Sun Chuanming’in sesi çok soğuktu.
“Siz neden bahsediyorsunuz?”
Sun Mo bağırdı.
“Doğru, bu kadar önemsiz aile meselelerinden bahsetmeye gerek yok. Dokuz Eyaleti kontrol eden ‘karanlığın eli(1)’ hakkında konuşsak daha iyi olur!”
Ji Shiwen, An Zaiyi’ye baktı. “En çok sevdiğiniz iki varisin ikisi de mevcut. Bir şey söylemeyecek misin?”
“Siz kazanamayacaksınız. ‘Tanrı’nın ne kadar güçlü olduğunu bilmiyorsun!”
An Zaiyi’nin ses tonu duygusuz bir robot gibi çok sakindi. “Sahip olduğunuz her şey Tanrı tarafından verilmiştir. Tanrı olmadan sizler karıncalarla karşılaştırılamayacak kadar önemsiz yerlilersiniz! Minnettar olmalısın!”
“Büyükbaba!”
An Xinhui bunu duyunca şaşırmış görünüyordu. Üstelik büyükbabasını bu halde görmek onu çok tuhaf hissettirmiş ve korkutmuştu.
“Böyle söylesen kim anlar?” Ji Shiwen alay etti, “Neden bunu
sen?”
An Zaiyi onu durdurmadı. Bu harika av planını yaptığına göre, onları canlı bırakmayı planlamıyordu. Bu nedenle, iç hikayeyi öğrenseler bile sorun yoktu.

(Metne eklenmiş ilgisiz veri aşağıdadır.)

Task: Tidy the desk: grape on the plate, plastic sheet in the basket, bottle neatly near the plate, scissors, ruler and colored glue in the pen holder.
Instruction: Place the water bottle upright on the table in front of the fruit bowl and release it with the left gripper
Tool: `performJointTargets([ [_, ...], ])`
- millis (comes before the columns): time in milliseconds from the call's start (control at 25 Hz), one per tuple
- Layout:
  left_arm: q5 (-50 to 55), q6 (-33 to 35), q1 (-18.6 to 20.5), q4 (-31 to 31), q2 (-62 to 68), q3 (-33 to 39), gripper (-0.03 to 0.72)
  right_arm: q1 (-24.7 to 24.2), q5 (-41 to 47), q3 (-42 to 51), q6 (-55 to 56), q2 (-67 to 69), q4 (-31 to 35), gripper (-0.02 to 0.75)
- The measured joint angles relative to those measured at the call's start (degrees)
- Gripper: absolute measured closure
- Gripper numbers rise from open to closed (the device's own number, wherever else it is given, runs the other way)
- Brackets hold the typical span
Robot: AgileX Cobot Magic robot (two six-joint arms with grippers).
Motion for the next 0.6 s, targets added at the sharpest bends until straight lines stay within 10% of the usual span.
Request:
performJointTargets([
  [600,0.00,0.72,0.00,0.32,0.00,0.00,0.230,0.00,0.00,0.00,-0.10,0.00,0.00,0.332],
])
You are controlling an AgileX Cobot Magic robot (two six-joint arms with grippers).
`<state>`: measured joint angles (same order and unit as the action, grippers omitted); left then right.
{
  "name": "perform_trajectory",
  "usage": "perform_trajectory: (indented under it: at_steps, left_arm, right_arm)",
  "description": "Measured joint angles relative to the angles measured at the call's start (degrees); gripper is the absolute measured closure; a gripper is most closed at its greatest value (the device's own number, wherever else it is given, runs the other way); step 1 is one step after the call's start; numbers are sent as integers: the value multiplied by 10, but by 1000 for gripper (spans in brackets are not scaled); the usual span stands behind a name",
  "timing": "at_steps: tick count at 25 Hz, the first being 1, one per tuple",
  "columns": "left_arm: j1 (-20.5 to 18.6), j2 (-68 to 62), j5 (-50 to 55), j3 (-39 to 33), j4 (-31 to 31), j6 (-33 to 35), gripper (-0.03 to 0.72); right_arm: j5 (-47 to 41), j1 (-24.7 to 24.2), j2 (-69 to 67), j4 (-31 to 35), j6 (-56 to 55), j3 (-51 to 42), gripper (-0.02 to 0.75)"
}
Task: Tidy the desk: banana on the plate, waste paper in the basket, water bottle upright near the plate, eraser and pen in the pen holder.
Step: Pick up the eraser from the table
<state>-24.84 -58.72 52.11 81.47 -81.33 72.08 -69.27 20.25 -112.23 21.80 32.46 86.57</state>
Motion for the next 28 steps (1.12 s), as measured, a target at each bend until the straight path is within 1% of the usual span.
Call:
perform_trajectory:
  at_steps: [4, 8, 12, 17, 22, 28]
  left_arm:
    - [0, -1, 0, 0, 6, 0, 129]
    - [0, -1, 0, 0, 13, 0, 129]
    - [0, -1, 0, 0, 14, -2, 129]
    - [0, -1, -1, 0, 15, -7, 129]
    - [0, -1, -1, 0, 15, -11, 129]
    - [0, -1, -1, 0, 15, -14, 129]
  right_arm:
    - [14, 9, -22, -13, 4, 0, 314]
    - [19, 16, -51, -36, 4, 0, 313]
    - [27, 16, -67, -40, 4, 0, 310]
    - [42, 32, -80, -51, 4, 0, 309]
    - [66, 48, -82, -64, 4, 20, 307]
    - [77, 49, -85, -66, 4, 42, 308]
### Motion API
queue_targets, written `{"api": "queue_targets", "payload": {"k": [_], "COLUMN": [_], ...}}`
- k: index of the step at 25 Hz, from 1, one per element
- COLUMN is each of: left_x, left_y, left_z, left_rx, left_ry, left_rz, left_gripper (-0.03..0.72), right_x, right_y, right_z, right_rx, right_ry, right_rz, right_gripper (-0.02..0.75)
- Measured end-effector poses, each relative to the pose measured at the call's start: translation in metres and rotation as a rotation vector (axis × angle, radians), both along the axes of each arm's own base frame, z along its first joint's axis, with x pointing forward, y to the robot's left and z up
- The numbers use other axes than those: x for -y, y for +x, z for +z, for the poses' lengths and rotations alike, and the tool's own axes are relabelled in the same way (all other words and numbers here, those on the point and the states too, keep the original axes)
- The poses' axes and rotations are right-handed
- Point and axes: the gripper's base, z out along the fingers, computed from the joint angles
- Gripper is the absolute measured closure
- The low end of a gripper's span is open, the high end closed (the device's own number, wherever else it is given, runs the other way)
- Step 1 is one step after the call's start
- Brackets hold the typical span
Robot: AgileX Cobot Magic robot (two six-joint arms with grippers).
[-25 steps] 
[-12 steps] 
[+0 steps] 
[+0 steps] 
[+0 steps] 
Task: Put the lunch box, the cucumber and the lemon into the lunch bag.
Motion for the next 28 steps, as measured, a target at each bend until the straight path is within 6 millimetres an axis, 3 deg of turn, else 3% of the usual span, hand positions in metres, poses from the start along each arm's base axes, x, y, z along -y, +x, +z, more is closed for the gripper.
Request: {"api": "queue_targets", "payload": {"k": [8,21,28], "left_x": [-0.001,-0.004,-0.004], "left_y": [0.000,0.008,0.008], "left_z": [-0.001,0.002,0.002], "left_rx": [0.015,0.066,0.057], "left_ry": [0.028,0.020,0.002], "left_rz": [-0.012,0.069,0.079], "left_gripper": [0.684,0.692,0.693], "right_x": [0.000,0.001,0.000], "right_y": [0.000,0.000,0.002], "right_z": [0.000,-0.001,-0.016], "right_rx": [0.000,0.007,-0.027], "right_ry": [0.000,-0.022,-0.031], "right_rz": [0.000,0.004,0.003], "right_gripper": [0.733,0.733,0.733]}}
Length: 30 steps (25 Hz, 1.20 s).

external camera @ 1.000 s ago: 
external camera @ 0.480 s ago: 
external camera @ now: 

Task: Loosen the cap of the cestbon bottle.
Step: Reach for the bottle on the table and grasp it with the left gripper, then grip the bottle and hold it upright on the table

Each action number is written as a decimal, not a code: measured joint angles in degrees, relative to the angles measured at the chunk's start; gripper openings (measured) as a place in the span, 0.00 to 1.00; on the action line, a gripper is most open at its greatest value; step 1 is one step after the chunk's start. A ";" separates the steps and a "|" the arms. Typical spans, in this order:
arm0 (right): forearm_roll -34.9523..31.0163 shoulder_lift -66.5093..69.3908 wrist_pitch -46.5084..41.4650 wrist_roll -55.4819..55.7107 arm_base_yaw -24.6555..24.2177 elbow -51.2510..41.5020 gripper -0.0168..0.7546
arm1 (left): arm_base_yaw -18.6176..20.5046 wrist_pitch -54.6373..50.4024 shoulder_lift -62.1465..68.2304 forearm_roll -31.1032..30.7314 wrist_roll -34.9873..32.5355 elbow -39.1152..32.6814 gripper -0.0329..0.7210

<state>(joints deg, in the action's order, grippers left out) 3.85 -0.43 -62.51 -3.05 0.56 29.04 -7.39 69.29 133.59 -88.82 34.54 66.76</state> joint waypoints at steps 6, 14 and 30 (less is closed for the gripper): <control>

“Sun Mo, Dokuz Eyaletin tamamı sadece bir ağıl ve biz, büyük öğretmenler, sadece An Zaiyi’nin bahsettiği Tanrı’nın yiyeceğiyiz!”
Ji Shiwen’in sözleri kulağa korkunç gelmiyordu ama daha dikkatli düşünüldüğünde tüyler ürperiyordu.
“Bütün insanlar yiyecek midir?”
Lu Zhiruo şaşırmıştı.
“Tüm insanlar değil, yalnızca harika öğretmenler ve xiulian uygulayabilen insanlar!”
Ji Shiwen açıkladı.
(1) Gölgelerin arasında perde arkasında olup bitenleri kontrol eden birinin varlığına atıfta bulunmak.